先天的な大動脈弁閉鎖不全。本来3つである大動脈弁のうち2つが分かれていない二尖弁という心臓の奇形である。同じ病気を患っている方が見られるかもしれないので、少し詳しく記録を残す。見つかったのは40代半ばだったと思う。それまで自覚症状はほとんどなく過ごしてきた。一過性黒内障で眼科を受診したところ、血液の問題ということで循環器内科に回されて、心エコーで心臓に逆流が見つかった。さらに心臓に造影剤を流して動きを詳しく見たが、内科医は逆流を確認しただけで原因を特定できなかった。内科医が職場を去り、担当は外科医になった。外科医は引き継いだデータだけから原因を指摘した。機能が低下した場合は弁移植の手術になる。他の部屋に影響が出た時が手術時期の目安。異常があるのは左心房であるが、他の部屋に影響が出るとはどういうことか。名古屋に移住して、より専門性の高い担当になった。この時点では(弁移植せずに)逃げ切れるのではないかという診断だった。この言葉をちょっと過信しすぎたかな。

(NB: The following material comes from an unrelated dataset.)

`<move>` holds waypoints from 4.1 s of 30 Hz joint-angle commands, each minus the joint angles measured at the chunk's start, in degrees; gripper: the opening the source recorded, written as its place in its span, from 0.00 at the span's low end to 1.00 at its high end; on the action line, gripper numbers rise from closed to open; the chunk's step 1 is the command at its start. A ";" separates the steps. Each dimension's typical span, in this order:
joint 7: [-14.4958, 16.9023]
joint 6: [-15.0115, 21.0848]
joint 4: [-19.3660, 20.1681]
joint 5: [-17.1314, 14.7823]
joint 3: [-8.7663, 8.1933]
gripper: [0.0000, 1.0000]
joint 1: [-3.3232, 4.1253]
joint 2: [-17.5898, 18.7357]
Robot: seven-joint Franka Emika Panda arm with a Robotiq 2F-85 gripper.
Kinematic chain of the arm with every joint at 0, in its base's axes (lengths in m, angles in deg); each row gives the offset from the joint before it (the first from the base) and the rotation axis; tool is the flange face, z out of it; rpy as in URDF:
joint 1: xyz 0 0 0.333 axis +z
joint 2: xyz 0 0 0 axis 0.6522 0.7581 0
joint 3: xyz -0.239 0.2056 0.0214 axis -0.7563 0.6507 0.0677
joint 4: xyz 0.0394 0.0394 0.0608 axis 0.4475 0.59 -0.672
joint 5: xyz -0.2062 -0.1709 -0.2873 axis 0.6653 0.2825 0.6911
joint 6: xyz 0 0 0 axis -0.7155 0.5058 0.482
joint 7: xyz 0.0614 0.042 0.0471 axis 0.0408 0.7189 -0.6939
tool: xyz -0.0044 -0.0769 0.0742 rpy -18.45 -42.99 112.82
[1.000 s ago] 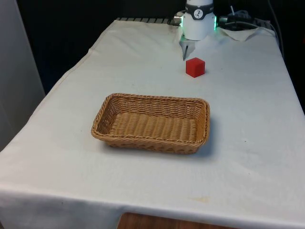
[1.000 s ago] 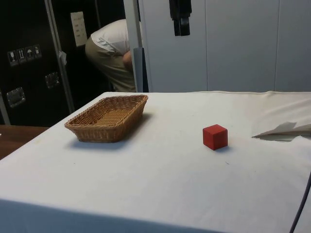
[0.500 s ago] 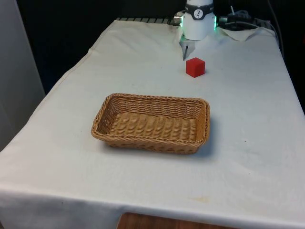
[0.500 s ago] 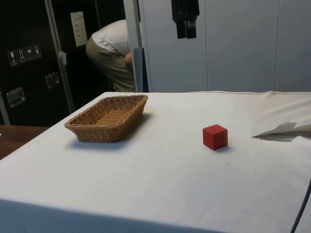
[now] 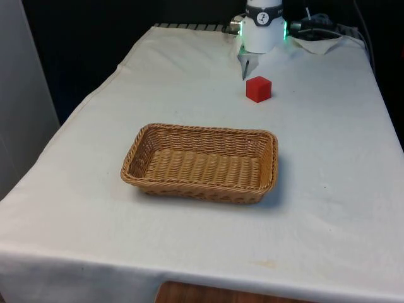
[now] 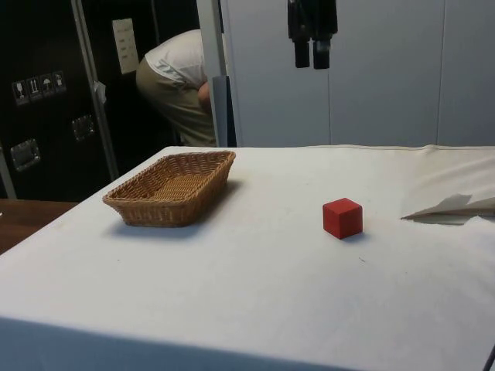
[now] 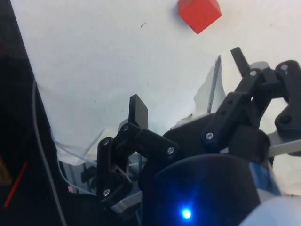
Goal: Pick up the cube and place it into the basket.
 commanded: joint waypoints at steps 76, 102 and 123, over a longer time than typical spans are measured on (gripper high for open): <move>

さて、今回の変化である。説明のあった数値は2つ。()内は1年前の数値。
LVDd 57mm(51) 心臓の大きさを表す。心肥大が見られる。
EF(Teich) 55%(66) 心臓の機能を表す。
過去10年変化はほとんどなかったが、数値が急激に悪化した。担当医によれば、それほど大きな変化ではないそうだ。意味の分からない項目もあるが、所見も転記しておこう。

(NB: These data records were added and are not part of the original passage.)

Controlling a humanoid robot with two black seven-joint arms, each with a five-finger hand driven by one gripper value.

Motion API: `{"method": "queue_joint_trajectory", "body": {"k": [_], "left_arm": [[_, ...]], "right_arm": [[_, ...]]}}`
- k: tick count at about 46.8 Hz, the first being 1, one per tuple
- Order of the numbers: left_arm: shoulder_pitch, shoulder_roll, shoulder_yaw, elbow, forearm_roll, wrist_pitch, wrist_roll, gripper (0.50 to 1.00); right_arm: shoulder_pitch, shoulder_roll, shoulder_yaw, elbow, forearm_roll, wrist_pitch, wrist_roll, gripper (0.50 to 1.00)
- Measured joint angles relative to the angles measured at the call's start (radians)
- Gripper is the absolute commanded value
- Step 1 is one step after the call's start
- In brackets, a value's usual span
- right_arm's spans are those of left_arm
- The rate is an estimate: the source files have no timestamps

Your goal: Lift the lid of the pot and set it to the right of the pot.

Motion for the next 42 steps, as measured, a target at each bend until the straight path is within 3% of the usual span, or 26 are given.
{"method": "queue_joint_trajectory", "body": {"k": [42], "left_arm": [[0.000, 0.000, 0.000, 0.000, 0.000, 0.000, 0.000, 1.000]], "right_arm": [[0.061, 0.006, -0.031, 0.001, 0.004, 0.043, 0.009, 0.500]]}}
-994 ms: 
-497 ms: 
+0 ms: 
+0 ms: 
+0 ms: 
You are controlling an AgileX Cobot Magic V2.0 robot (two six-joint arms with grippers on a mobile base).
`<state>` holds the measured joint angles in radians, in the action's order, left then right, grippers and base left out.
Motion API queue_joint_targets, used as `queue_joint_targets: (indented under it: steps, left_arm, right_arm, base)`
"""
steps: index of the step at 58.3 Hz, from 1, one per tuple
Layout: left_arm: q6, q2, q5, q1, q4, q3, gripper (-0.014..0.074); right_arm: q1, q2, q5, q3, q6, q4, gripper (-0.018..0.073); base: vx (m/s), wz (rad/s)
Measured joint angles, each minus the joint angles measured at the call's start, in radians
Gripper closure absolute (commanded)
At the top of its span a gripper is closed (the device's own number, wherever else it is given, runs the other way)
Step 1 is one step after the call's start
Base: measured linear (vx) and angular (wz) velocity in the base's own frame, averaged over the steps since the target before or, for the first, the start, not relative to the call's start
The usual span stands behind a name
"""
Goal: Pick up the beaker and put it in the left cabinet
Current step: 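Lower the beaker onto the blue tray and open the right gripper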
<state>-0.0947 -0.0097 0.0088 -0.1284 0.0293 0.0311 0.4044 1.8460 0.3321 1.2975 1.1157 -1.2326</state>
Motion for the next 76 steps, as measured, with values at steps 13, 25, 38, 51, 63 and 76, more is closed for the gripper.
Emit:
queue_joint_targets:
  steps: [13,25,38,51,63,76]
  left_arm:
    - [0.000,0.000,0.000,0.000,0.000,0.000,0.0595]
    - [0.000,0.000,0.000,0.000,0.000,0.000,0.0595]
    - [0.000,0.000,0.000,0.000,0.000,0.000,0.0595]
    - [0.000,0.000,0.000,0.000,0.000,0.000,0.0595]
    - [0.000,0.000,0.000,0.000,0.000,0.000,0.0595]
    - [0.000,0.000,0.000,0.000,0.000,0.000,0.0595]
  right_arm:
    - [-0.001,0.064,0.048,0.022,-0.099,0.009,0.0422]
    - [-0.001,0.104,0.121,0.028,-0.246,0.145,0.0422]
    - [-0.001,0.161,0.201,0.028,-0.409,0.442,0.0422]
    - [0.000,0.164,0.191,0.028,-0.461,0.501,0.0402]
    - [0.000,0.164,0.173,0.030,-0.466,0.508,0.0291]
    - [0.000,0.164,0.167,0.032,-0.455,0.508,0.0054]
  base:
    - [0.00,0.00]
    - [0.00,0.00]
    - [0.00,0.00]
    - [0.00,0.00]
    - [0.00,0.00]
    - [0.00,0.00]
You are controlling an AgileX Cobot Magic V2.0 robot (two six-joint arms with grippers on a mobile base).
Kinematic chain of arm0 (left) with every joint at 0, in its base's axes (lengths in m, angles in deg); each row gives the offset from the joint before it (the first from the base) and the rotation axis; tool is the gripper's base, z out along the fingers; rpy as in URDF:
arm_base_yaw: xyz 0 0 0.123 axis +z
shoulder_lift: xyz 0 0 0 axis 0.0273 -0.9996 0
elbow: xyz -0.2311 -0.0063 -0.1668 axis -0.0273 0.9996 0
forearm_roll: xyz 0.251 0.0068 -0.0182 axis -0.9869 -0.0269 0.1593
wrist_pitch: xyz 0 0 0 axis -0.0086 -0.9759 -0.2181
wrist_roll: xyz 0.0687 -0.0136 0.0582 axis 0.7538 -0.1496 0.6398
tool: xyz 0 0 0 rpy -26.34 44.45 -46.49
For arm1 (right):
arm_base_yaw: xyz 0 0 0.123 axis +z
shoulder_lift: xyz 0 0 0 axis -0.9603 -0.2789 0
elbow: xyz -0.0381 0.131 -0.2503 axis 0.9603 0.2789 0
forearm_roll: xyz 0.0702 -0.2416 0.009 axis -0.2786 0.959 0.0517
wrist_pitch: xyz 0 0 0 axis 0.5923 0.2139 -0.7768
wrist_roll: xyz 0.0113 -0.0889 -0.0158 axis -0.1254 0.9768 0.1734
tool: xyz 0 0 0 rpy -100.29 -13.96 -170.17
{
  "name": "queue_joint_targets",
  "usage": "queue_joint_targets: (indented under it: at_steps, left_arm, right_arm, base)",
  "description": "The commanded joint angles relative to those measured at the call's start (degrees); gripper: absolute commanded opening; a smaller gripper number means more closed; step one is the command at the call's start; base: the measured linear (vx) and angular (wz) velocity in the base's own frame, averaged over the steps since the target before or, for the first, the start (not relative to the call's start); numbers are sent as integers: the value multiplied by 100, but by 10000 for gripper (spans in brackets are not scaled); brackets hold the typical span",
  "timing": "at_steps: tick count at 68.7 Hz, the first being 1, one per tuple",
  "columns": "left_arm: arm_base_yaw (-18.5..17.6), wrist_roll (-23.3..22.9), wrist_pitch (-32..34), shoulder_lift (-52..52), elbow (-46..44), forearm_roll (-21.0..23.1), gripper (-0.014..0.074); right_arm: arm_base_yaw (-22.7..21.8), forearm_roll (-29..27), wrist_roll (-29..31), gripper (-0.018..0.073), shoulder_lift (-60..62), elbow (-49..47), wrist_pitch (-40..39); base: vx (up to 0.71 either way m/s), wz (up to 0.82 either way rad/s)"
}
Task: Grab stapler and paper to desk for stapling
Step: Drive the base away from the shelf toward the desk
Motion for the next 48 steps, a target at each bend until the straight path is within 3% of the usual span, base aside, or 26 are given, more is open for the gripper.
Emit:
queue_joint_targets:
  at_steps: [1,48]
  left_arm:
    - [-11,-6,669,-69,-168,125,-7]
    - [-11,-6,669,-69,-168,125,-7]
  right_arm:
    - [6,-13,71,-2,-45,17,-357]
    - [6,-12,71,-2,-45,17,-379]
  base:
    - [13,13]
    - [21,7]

左室 あきらかなasynergy(-)、EF軽度低下
拡大(+) 壁肥厚・菲薄化(-)
左房 拡大(-)
右房 拡大(-)
推定PAPs ≒ 18mmHg PH(-)
前回と比較してARはgrade上moderate~severeですが、前回より増加している印象。
左室拡大、EF軽度低下、拡張能低下。
AR jetによりM弁の開放制限は前回より強く、相対的狭窄となっています。
エコーを見ながら説明を受けた。左心房の逆流が強くなり、左心室の弁を抑えて流れが妨げられているらしい。これが他の部屋に影響が出るということか。激しい運動は散々してきたが、担当医はそれが原因とは考えていないようだ。確かに老化など他の要因の方が大きくてもおかしくはなさそうだ。現状では激しい運動は控えた方が良いかもしれないと言う。
今回の結果で手術を提案された。弁移植で15年、1回手を入れて更に15年で 90歳までもつらしい。逆に言えば90歳までしか生きられない想定か。即答できなかったので、3か月先に検査を追加して考えることになった。